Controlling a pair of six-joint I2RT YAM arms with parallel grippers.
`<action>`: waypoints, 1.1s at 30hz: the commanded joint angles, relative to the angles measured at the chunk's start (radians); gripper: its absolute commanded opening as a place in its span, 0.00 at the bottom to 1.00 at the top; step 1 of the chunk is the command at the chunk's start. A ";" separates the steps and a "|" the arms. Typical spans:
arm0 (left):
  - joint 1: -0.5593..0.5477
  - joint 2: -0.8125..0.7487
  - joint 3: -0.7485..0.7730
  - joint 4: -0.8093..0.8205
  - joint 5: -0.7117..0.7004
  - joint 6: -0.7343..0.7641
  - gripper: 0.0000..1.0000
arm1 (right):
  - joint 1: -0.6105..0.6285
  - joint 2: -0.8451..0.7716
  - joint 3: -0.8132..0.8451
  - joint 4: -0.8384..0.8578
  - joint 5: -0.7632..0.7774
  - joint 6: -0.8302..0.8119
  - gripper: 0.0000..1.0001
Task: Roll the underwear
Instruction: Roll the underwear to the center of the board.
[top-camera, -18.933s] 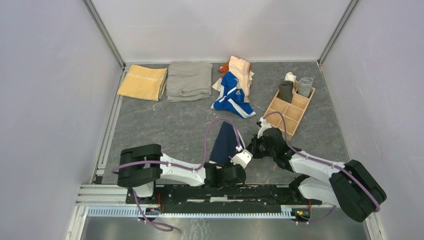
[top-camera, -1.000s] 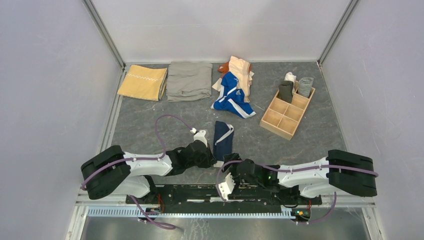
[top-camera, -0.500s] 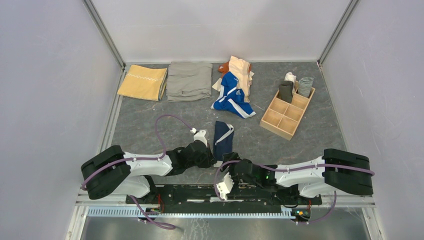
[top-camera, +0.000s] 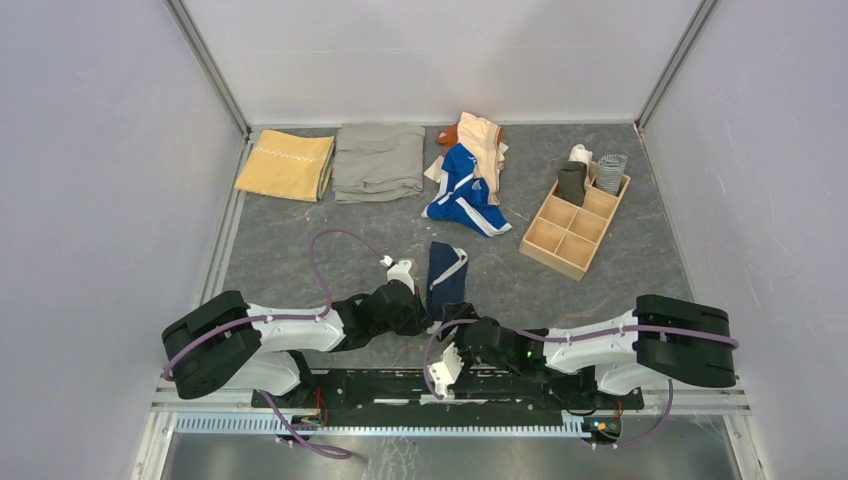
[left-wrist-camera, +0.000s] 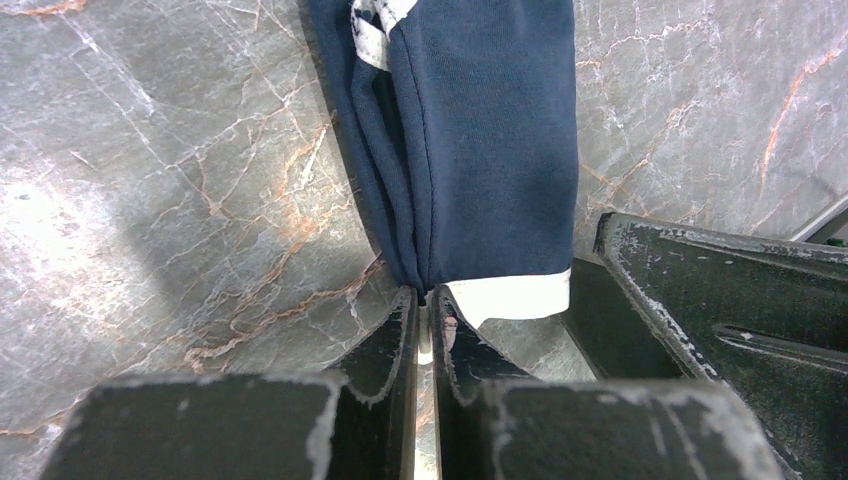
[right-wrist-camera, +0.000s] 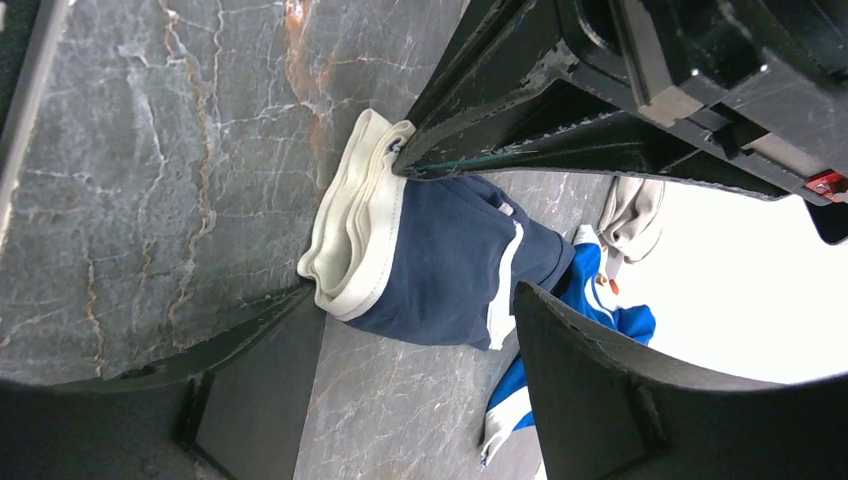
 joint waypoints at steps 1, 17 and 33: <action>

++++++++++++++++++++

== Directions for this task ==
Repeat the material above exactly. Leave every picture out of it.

== Response box ==
Controlling a pair of six-joint I2RT YAM arms with parallel grippers.
`<action>`: waypoints, 1.1s at 30hz: the commanded joint angles, relative to the angles measured at the chunk's start (radians); gripper: its absolute commanded opening as a place in its span, 0.00 at the bottom to 1.00 at the top; step 1 of the chunk is the command at the chunk's start. A ";" separates the steps and a "|" the arms. Typical spans:
arm0 (left):
  - joint 1: -0.5593..0.5477
  - joint 2: -0.8125..0.7487
  - joint 3: -0.7485..0.7730
  - joint 4: -0.8093..0.8205
  - joint 5: -0.7117..0.7004
  - joint 6: -0.7343..0.7641
  - gripper: 0.0000..1.0000
arm1 (right):
  - joint 1: -0.6105..0.6285
  - joint 2: -0.8451..0.7716
  - joint 3: -0.8132..0.8451
  - joint 4: -0.8384..0.8578
  - joint 5: -0.7632..0.7774
  - joint 6: -0.8302..0.8119
  - gripper: 0.0000..1.0001
Task: Roll the underwear
Instruction: Roll the underwear to the center of the board.
[top-camera, -18.933s] 
[top-camera, -1.000s] 
[top-camera, -0.500s] 
[top-camera, +0.000s] 
[left-wrist-camera, +0.000s] 
[right-wrist-camera, +0.000s] 
 joint waypoints at steps 1, 17 and 33: <action>

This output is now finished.